Bacterial blooms are a large bloom of Heterotrophic bacteria. Heterotrophic bacteria are always in our aquarium, but there are only large blooms (now so much bacteria that they populate the water column looking like a white hazy cloud) when there is excess organics (debris, uneaten food, etc.). They breakdown the organics into ammonia (which is why ammonia spikes are usually present). They do multiply extremely fast, so they can re-cloud a tank after a water change, IF there are still a lot of organics. Bacterial blooms are also common on new tanks (New Tank Syndrome), where there is little to no Autotrophic bacteria (the nitrifying beneficial bacteria we commonly refer to in our filters).

The water that was left over in your filter isn't really "infected", it would of had heterotrophic bacteria, but they would have always been present, they only multiply to a large enough population if their food source is in excess, which means there are excess organic matter in the tank.
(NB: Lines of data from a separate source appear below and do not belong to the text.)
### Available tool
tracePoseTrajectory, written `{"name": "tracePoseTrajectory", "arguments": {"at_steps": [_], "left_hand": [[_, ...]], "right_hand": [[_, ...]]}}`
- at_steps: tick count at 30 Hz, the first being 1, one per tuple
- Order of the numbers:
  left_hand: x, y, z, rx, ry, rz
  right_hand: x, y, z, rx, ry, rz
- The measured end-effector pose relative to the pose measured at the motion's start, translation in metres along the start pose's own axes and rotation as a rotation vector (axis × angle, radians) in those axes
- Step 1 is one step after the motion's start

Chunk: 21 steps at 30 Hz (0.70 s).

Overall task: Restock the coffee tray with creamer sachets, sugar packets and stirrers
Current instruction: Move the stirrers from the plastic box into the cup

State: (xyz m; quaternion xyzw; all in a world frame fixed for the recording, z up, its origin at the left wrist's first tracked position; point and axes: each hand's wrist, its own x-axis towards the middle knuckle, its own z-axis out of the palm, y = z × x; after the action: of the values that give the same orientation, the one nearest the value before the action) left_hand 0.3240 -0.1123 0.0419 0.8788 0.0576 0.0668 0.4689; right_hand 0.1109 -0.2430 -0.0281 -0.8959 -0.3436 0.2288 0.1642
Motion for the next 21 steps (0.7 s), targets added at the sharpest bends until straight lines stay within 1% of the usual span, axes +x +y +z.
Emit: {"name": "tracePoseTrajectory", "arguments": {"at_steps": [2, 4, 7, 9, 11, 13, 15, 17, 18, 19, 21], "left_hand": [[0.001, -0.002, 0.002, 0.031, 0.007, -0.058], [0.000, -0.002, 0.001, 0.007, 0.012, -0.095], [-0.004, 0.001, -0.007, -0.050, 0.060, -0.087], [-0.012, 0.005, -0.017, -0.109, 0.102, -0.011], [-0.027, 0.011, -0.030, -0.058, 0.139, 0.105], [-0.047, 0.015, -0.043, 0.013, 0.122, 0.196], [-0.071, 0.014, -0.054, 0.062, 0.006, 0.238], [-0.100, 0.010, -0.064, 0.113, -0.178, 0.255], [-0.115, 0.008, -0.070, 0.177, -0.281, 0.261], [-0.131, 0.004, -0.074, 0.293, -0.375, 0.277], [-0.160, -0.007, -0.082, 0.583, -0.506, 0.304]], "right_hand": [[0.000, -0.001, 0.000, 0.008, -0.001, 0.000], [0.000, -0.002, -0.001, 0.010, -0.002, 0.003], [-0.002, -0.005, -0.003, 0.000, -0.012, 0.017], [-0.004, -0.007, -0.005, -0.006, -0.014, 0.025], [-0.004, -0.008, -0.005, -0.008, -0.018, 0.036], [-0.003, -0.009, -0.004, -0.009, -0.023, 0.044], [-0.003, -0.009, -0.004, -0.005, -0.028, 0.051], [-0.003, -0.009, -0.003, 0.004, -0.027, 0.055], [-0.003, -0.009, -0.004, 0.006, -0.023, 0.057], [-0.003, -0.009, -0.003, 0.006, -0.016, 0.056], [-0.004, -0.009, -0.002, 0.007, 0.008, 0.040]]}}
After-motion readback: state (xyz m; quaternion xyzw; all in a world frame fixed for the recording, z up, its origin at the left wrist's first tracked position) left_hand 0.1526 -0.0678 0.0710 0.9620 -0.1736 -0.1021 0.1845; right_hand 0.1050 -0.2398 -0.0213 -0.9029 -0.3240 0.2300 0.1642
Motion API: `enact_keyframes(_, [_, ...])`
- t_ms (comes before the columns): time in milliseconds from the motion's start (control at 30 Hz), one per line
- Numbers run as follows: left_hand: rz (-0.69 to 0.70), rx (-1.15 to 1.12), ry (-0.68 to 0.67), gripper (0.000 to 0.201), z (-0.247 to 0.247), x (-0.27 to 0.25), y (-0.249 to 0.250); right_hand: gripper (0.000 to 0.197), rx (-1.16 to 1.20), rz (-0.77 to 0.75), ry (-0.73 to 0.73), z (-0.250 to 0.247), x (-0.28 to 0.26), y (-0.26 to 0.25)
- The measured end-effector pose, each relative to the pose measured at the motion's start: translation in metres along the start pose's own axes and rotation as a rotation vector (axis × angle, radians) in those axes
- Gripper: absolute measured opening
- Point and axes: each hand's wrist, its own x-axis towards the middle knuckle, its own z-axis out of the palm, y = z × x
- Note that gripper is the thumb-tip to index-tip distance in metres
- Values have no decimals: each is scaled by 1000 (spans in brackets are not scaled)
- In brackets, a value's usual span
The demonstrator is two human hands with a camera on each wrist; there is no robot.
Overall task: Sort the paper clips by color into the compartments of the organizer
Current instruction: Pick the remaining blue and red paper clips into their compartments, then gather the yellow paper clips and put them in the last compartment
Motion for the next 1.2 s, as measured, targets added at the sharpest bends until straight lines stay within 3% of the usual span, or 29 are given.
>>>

But the filter might of had excess organics within (mulm/detritus/uneaten food/etc.). It would help to vacuum out any organics, thus lowering the amount of food available for the Heterotrophic bacteria, resulting in less cloudy water. You can leave the bacterial bloom alone and they will eventually break down all the organics and their population will dwindle to the point the large population cloud is no longer present (clear water). However, knowing they break down the organics into ammonia, means you can possibly have elevated nitrogen levels that you should keep an eye on and deal with accordingly, with water changes to prevent poisoning to fish.

Well that is how bacterial blooms (white cloud) works anyway. From you reporting low nitrogen levels/water parameters, I doubt you have a bacterial bloom. The log wouldn't cause any bacterial bloom cloud, but it could leach tannins, making the water brown/tea colored.

So I suspect it might just be physical debris particles. If so, use fine mechanical filtration media, such as filter floss/polyfil batting, fine pore sponges, micron pads, etc. I am unsure if activated carbon/charcoal or Purigen would help clear up the water in that case. I know you have coarse and medium pore mechanical media, but fine pores are necessary to catch/collect fine particles.

I have also heard of cloudy water caused by precipitation. Some kind of reaction happening (should be harmless though), which I don't know too much about.

Green water is just algae.

UV's can definitely clear green water, but for other cloudy water reasons, I think a decent UV is necessary (not all are made the same/effective for certain uses - ie. UV clarifier vs sterilizer). But the one linked above looks like it would be strong enough (again depends on what the cloud actually is, if it is just physical debris particles/dust/silt, I don't think a UV will do anything to that cloud)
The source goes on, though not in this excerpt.